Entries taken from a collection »
———
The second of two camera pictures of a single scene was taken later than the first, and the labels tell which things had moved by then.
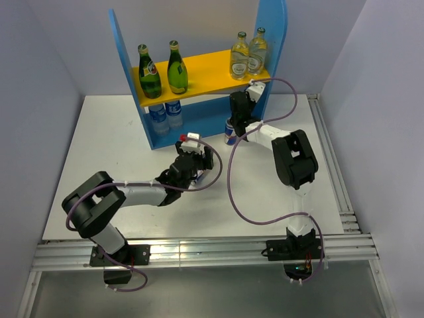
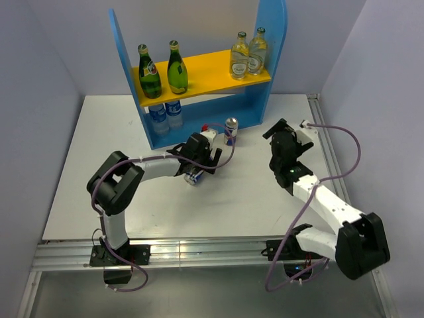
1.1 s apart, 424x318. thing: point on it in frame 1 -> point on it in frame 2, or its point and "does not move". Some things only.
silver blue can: x=230 y=134 does not move
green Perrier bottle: x=150 y=83 does not move
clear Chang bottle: x=258 y=54 does not move
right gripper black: x=252 y=103 -> x=283 y=124
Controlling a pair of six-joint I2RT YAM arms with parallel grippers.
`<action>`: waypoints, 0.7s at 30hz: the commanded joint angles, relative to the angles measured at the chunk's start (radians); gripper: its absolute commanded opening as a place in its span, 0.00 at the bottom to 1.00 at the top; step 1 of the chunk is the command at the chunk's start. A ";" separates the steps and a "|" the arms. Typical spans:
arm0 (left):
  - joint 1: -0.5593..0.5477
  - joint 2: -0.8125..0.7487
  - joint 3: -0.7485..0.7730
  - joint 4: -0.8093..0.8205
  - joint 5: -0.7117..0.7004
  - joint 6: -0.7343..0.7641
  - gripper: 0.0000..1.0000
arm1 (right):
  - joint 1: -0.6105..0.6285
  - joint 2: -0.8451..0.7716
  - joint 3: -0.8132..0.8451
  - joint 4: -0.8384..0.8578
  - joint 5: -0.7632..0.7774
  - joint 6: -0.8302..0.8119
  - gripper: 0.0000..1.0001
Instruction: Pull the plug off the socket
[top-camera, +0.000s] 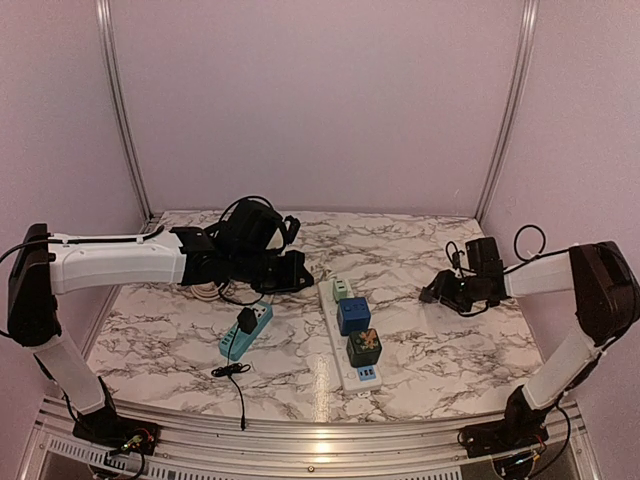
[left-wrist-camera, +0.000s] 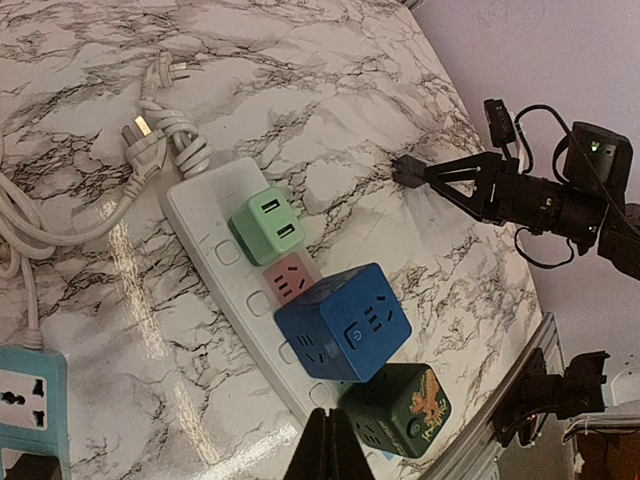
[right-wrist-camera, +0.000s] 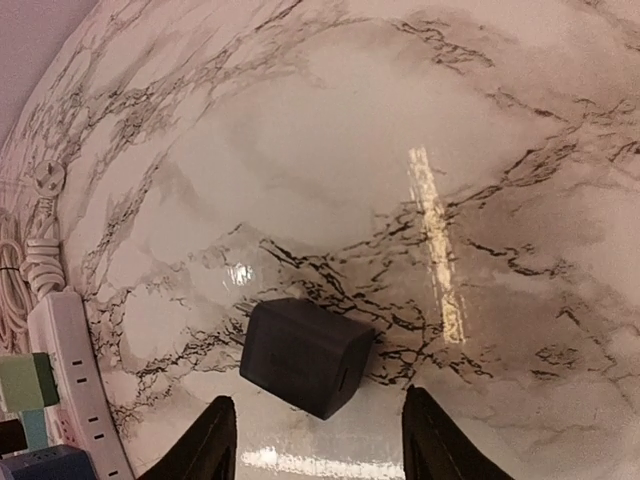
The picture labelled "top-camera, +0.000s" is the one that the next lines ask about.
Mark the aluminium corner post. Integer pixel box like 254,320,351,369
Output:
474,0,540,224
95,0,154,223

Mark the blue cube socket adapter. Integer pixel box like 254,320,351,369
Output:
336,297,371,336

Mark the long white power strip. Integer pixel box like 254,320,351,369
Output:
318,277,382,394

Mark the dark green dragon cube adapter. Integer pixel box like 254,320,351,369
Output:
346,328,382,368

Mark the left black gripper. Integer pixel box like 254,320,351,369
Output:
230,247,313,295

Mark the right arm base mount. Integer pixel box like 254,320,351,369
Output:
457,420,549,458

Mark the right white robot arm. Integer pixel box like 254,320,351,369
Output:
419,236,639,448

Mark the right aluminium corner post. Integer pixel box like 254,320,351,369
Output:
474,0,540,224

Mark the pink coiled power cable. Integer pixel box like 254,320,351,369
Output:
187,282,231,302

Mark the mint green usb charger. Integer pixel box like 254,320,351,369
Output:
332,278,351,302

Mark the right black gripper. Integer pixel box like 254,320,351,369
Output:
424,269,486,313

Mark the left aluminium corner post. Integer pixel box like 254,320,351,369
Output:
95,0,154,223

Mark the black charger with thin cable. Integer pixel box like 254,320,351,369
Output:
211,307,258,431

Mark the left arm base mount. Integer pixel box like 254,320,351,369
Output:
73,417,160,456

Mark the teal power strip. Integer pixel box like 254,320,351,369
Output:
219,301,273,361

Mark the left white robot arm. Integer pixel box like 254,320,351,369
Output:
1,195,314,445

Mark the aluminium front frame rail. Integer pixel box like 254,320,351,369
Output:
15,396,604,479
———
EXERCISE DESCRIPTION » Each entry above should be returned exactly as written, minus its pictures.

OUTPUT FOR THIS EXERCISE »
The second of two camera pictures of a single scene was taken later than the first, and the labels tell which things had moved by then.
1.1 s apart, 424x318. thing: point on it in frame 1 -> point on it in frame 2, or its point and "does not move". Some things only.
silver blue can: x=230 y=134 does not move
green Perrier bottle: x=150 y=83 does not move
clear Chang bottle: x=258 y=54 does not move
right gripper black: x=252 y=103 -> x=283 y=124
Controlling a pair of six-joint I2RT YAM arms with parallel grippers.
`<action>`: waypoints, 0.7s at 30hz: the commanded joint angles, relative to the angles measured at the chunk's start (radians); gripper: its absolute commanded opening as a place in its span, 0.00 at the bottom to 1.00 at the top; step 1 of the chunk is the command at the chunk's start. A ";" separates the steps and a "|" the arms. Typical spans:
arm0 (left):
  - joint 1: -0.5593..0.5477
  - joint 2: -0.8125..0.7487
  - joint 3: -0.7485..0.7730
  - joint 4: -0.8093..0.8205
  - joint 5: -0.7117..0.7004
  - joint 6: -0.7343..0.7641
  - gripper: 0.0000..1.0000
arm1 (right):
  - joint 1: -0.6105..0.6285
  - joint 2: -0.8451..0.7716
  - joint 3: -0.8132..0.8451
  - joint 4: -0.8384..0.8578
  - joint 5: -0.7632..0.7774
  - joint 6: -0.8302..0.8119
  - gripper: 0.0000..1.0001
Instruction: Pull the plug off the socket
[top-camera, +0.000s] 
[left-wrist-camera, +0.000s] 
[right-wrist-camera, +0.000s] 
The picture labelled "top-camera, +0.000s" is the one that the next lines ask about.
Mark the aluminium corner post. Integer pixel box like 254,320,351,369
Output:
474,0,540,224
95,0,154,223

Mark the blue cube socket adapter. Integer pixel box like 254,320,351,369
Output:
336,297,371,336

Mark the long white power strip. Integer pixel box like 254,320,351,369
Output:
318,277,382,394

Mark the dark green dragon cube adapter. Integer pixel box like 254,320,351,369
Output:
346,328,382,368

Mark the left black gripper. Integer pixel box like 254,320,351,369
Output:
230,247,313,295

Mark the right arm base mount. Integer pixel box like 254,320,351,369
Output:
457,420,549,458

Mark the right white robot arm. Integer pixel box like 254,320,351,369
Output:
419,236,639,448

Mark the right aluminium corner post. Integer pixel box like 254,320,351,369
Output:
474,0,540,224

Mark the pink coiled power cable. Integer pixel box like 254,320,351,369
Output:
187,282,231,302

Mark the mint green usb charger. Integer pixel box like 254,320,351,369
Output:
332,278,351,302

Mark the right black gripper. Integer pixel box like 254,320,351,369
Output:
424,269,486,313

Mark the left aluminium corner post. Integer pixel box like 254,320,351,369
Output:
95,0,154,223

Mark the black charger with thin cable. Integer pixel box like 254,320,351,369
Output:
211,307,258,431

Mark the left arm base mount. Integer pixel box like 254,320,351,369
Output:
73,417,160,456

Mark the teal power strip. Integer pixel box like 254,320,351,369
Output:
219,301,273,361

Mark the left white robot arm. Integer pixel box like 254,320,351,369
Output:
1,195,314,445

Mark the aluminium front frame rail. Integer pixel box like 254,320,351,369
Output:
15,396,604,479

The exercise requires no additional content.